New York State is ready to lower the level required for students to be classified as ‘proficient’ on math and English tests.

The change, which will affect students in grades three through eight, is a response to the reality that academic standards have declined since the Covid-19 pandemic.

Last year, New York students performed terrible compared to 2019. In Schenectady, not one eighth grader was considered proficient in math.

The change will cause the test proficiency threshold, known as a “cut score,” to be lowered to ensure more students appear to be in good academic shape.

“Yes, there is learning loss between 2019 and 2022, but somehow we don’t want to go back further,” Perie told the Times Union. We are in this new normal. So for New York, we’re saying the new baseline is 2022.”

New York State is ready to lower the level required for students to be classified as “proficient” on math and English tests.

The change, which will affect students in grades three through eight, is a response to the reality that academic standards have declined since the Covid-19 pandemic.

The change, which will affect students in grades three through eight, is a response to the reality that academic standards have declined since the Covid-19 pandemic.

“They are changing it because too many children would not be considered ‘proficient’ due to the impact of the pandemic on academic learning,” Jasmine Gripper, chief executive of the Alliance for Quality Education, told DailyMail.com.

Gripper said that changing the targets by lowering the thresholds not only reduces the credibility of the test, but also perpetuates inequities among children and traps certain children in low-performing schools.

“By changing the cut scores, we are protecting wealthy white communities from experiencing the high-stakes consequences of state testing that Black and Latino communities have always faced,” he said.

“There will still be kids at the bottom, and the kids that were traditionally at the bottom will stay at the bottom,” he said.

Gripper argued that the need to change the bar exposes the flaws in the system and exposes the damage such tests can cause.

“It really speaks to why state testing is problematic,” Gripper said. “We want tests that drive instruction, instead teachers are encouraged to teach to the test.”

He also explained that the change would have negative consequences that would not apply to wealthy communities.
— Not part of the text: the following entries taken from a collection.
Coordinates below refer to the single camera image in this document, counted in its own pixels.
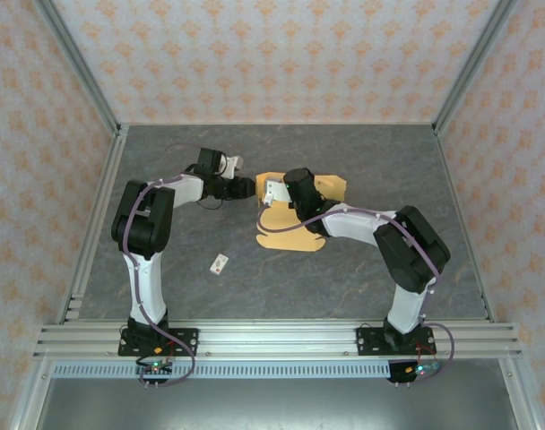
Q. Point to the yellow cardboard paper box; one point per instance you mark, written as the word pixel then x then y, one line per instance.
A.
pixel 281 228

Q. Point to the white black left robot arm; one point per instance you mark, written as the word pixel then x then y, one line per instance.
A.
pixel 147 286

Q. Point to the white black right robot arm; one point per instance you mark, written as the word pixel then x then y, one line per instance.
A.
pixel 407 255

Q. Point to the small white card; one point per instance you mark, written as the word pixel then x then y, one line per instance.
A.
pixel 219 264

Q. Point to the left circuit board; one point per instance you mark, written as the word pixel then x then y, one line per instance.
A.
pixel 156 367

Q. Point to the circuit board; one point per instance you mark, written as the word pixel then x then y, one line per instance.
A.
pixel 422 369
pixel 156 367

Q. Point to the right circuit board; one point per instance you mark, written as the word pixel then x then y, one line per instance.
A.
pixel 422 369

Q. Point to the grey metal panel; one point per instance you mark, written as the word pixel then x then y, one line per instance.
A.
pixel 277 405

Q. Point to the aluminium table side rail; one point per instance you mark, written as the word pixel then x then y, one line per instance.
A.
pixel 93 224
pixel 467 233

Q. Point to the aluminium mounting rail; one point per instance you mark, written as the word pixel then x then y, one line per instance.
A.
pixel 277 338

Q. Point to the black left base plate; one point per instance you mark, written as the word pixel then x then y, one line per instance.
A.
pixel 187 340

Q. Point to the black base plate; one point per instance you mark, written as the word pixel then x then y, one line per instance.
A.
pixel 366 340
pixel 187 340

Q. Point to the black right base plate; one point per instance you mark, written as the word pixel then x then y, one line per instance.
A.
pixel 366 340

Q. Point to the aluminium frame post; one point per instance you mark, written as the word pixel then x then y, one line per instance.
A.
pixel 472 67
pixel 82 71

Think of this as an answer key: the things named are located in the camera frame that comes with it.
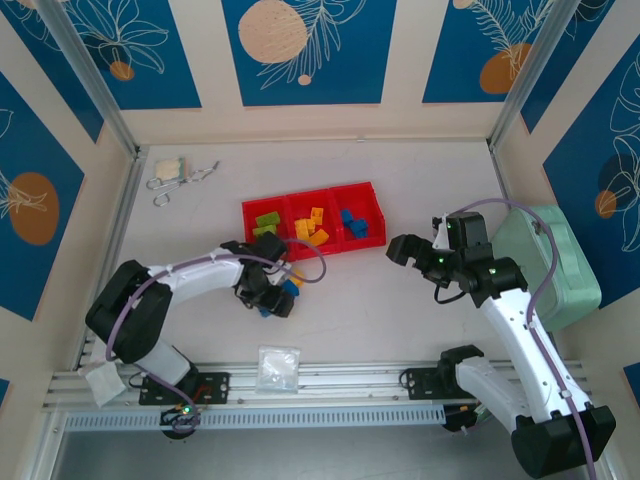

Schools that are underperforming on state tests could be placed in ‘judicial settlement,’ which means certain schools could be closed and top teachers could be incentivized to go to higher-performing schools.

“Often these assessments don’t lead to improved learning, but just lead to labels that are hard to get out of,” Gripper said.

‘The value of your home is determined by how well children are doing in local schools. It’s pampering, it’s that we’ve always done it and we’ll always continue to do it,’ she added.

Across the US, math scores saw their biggest declines due to the pandemic, and reading scores fell to levels not seen since the early 1990s.

Across the US, math scores saw their biggest declines due to the pandemic, and reading scores fell to levels not seen since the early 1990s.

Many of the issues facing schools across the country stem from the pandemic and the way the closures affected the way children were taught and exacerbated inequities.

“You think we had rampant inequality before the pandemic, then there was a shift to remote learning that exacerbated the inequality, for example, depending on whether you had high-speed internet at home, you might not be able to fully participate,” Gripper said. .

She says the three academic school years were hit hard by the reaction to Covid. The first year it was hybrid, the next year was almost entirely remote, and the third year it was hybrid again. Only now are schools beginning to recover.

Over the summer, the committee will do the same for the US history Regents exam: the change will take effect in 2024.

Across the US, math scores saw their biggest declines due to the pandemic, and reading scores fell to levels not seen since the early 1990s, according to the National Assessment of Educational Progress, known as the ” nation’s report card.

Scores collected from hundreds of thousands of fourth and eighth graders found that nearly four in 10 eighth graders failed to grasp basic math concepts.